Sumergidos ya en la vorágine consumista de las fiestas navideñas, a veces uno se pregunta cómo hemos llegado a esta situación. Vale que no es nada nuevo, y llevamos muchos años dejándonos llevar por el influjo hipnótico de las brillantes luces de colores, y las rebajas. Y resulta descorazonador comprobar cómo, por un lado tratamos de apretarnos el cinturón del gasto para no provocar microquiebras de nuestro economía del hogar, haciendo juegos malabares con los números, y por otro lado nos lanzamos sin ningún tipo de rubor a la caza del regalo perfecto, muchas veces gastando lo que no podemos o debemos. 

Se multiplican los compromisos sociales. Lo que hace unos años era la tradicional cena de empresa, ahora se ha convertido en una maratón de eventos, ya no solo con los compañeros de trabajo, sino también con amigos, socios del gimnasio o hasta del club de pádel de turno. Nos disponemos a hacer una especie de via crucis por distintos restaurantes que, por cierto, aprovechan la coyuntura para hacer de diciembre un nuevo agosto, cobrando el cubierto con cantidades infladas, sacrificando en muchas ocasiones la calidad de lo ofertado, en menús sofisticados, con nombres pomposos pero sabor a recalentado y precocinado. 

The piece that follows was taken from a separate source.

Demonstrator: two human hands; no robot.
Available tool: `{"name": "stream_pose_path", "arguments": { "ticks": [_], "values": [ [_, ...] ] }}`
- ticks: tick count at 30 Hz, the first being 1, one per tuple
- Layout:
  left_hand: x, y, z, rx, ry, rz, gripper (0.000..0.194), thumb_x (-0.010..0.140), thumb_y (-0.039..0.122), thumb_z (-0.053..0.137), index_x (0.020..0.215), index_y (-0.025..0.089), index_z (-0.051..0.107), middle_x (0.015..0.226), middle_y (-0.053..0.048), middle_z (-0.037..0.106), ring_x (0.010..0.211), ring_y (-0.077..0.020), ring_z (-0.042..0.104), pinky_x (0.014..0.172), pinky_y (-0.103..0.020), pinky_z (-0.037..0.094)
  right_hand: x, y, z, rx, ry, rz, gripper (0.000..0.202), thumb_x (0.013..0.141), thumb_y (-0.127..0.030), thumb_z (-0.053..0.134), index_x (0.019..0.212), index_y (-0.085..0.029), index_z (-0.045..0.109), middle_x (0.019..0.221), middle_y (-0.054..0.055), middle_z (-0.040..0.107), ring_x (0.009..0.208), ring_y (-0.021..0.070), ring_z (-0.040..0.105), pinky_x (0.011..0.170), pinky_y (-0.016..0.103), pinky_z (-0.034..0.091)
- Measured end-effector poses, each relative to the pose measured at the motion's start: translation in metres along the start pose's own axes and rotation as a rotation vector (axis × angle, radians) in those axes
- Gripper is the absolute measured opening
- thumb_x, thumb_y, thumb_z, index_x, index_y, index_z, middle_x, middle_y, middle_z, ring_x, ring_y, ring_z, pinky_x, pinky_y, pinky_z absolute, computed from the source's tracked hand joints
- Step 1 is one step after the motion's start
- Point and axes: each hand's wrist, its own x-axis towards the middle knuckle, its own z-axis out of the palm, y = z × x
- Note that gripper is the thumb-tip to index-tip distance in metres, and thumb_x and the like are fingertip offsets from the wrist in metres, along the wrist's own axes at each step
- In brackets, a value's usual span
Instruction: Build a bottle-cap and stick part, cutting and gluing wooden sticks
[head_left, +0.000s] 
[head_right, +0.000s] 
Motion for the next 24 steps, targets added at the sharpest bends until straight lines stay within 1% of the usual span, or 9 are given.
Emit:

Se nos pide austeridad en el gasto energético, apelando a la responsabilidad de los ciudadanos en la lucha contra el cambio climático. Sin embargo, esos mismos que piden prudencia en el gasto, visten las calles con miles de bombillas y adornos en otra lamentable carrera por ver qué ciudad luce mejor sus galas, tiene el árbol de Navidad más grande de Andalucía, o pone los villancicos más modernos por la megafonía de plazas y barrios. Difícil de sobrellevar esta contradicción. Más aún cuando ves a los “sin techo” resguardarse del frío nocturno en los cajeros, o hacer colas en comedores sociales. 

¿Cómo hemos llegado a esta insensibilidad social que azota a buena parte de nuestra población? ¿Cómo somos capaces de gastar lo que tenemos y lo que no tenemos, entregándonos a una serie de excesos que, a la hora de la verdad, no nos garantizan la felicidad en estas fechas por mucho que nos rasquemos los bolsillos? Habría que replantearse las prioridades vitales, sin duda alguna. Recuperar la sensatez y aprender a disfrutar de cosas que, sin ser caras y exclusivas, sí que nos proporcionan esa ansiada felicidad. Quizás por ahí comience el camino de un cambio que nos permita tener la fiesta en paz y los excesos, a raya.